If Schwab was truly trying to be consumer friendly, they could have chosen 1 of 2 approaches that would remain consistent with their viewpoint that moderate cash balances are prudent investing strategy (i.e. if you disagree with Nash’s view that low cash balances are better):

    1. Schwab could use the Wealthfront approach by keeping minimum cash on hand and encourage clients to leave moderate cash balances (that are currently being held in SIPs in the sweep allocation) in their external accounts with higher interest rates. This would meet Schwab’s “cash balance is prudent” requirement as well as provide optimal cash return to the client.
    1. They could just offer a competitive interest rate on cash balances.
  • But they chose to do neither which leads me to conclude that Nash’s explanation probably rings true: “follow the money.”

    Asset Allocation: A story of mis-aligned incentives

    Wealthfront’s fee is charged for the management of a portfolio of ETF’s. The management includes smart asset allocation, optimized rebalancing, and automated tax loss harvesting. To earn it’s management fee, it is in Wealthfront’s best interest to select a low-cost and appropriately diversified set of ETF’s — so the portfolio performs well, clients stay happy and the asset base grows (benefitting both Wealthfront and the client). This is a dream incentive alignment for clients.
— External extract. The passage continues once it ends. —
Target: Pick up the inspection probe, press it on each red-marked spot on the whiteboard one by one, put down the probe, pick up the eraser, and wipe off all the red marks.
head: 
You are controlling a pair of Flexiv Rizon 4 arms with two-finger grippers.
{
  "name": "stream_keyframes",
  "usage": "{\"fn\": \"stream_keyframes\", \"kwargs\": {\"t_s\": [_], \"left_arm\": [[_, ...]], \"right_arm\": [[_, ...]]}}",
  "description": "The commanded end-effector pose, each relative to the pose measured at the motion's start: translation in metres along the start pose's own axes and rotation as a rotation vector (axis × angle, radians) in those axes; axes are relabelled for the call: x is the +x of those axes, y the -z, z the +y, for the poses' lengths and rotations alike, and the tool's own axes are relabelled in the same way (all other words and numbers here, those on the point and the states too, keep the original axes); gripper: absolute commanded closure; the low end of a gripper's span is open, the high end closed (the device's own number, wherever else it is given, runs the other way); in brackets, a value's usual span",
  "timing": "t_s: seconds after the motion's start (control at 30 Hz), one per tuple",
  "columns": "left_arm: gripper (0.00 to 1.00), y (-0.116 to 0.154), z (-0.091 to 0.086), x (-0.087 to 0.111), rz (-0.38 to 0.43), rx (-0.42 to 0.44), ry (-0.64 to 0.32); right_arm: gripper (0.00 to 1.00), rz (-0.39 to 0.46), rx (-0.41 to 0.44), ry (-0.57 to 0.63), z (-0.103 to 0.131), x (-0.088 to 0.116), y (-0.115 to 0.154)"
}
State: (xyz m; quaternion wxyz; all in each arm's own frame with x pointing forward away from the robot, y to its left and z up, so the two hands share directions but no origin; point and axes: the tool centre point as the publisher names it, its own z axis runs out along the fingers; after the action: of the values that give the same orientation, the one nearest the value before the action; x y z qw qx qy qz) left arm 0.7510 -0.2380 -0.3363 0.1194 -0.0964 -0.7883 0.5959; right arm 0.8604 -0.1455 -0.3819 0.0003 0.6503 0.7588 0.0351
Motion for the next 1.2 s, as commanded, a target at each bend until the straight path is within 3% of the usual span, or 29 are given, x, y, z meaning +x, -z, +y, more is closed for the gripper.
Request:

    Schwab’s Intelligent portfolios on the other hand, are mired in some incentive alignment issues. While SIPs fee structure also incents asset base growth, there is also a strong incentive to steer clients towards Schwab products, and expensive Schwab products in particular. In fact, SIPs allocate a large portion of assets (I have seen 60% quoted in some places) to Schwab’s own smart beta products. These smart beta products average an expense ratio of ~0.35%, roughly 3 times the cost of Vanguard ETF’s used by Wealthfront.

    The tough question is whether Wealthfront’s asset allocation is better or worse than Schwab’s asset allocation. Schwab makes the claim that their smart beta portfolios do indeed outperform traditional asset mixes, though I have yet to see definitive evidence of this or even a quote on the magnitude of the difference in performance. Some in-depth analysis (which I’d love to see Wealthfront or Schwab actually do) will be required to answer this question. What I can say though is that it seems a little too convenient to me that SIPs utilize Schwab’s high-priced products in such large quantities.

    Conclusion

    In the best case scenario you believe that (1) Schwab is not nudging allocations to their benefit and (2) a reasonable cash balance should be held in a portfolio. Unfortunately, even in this base case scenario, SIPs still slightly underperform a Wealthfront portfolio.

    The Wealthfront portfolio costs 0.25% plus the underlying cost of the ETFs (~0.12%) for a total annual expense ratio of ~0.37%. We’ll assume that we invest 90% of our cash in this portfolio and 10% in cash at a leading competitor bank. This means the fee we pay to Wealthfront is 0.33% (0.37% fee * 90% of portfolio) and we earn a 0.10% contribution to the portfolio from cash (10% balance at 0.99% interest).

    While SIPs have no management fee, they do allocate to underlying funds costing 0.20% – 0.40%. If we take an average SIP, we’ll pay 0.27% in fees (0.30% underlying fund costs * 90% invested) and we will earn a 0.01% contribution to the portfolio from cash (10% balance at 0.12% interest).

    What this nets out to is that the Wealthfront portfolio is 0.06% more expensive in fees, and earns you 0.09% more in cash return, netting out to a 0.03% advantage for Wealthfront in the most bullish scenario for the Schwab Intelligent Portfolios. Plus, don’t forget Wealthfront’s Tax Loss Harvesting on all taxable portfolios (Schwab has a significant minimum balance requirement for TLH).

    Now, at the end of the day, if you’re not investing your money because you can’t decide between Wealthfront, Betterment, Schwab Intelligent Portfolios, or Wise Banyan — you should just roll a damn 1d4 (if you don’t have one, I’m happy to roll mine for you) and pick one, because they’re all far better than your cash sitting in a checking account.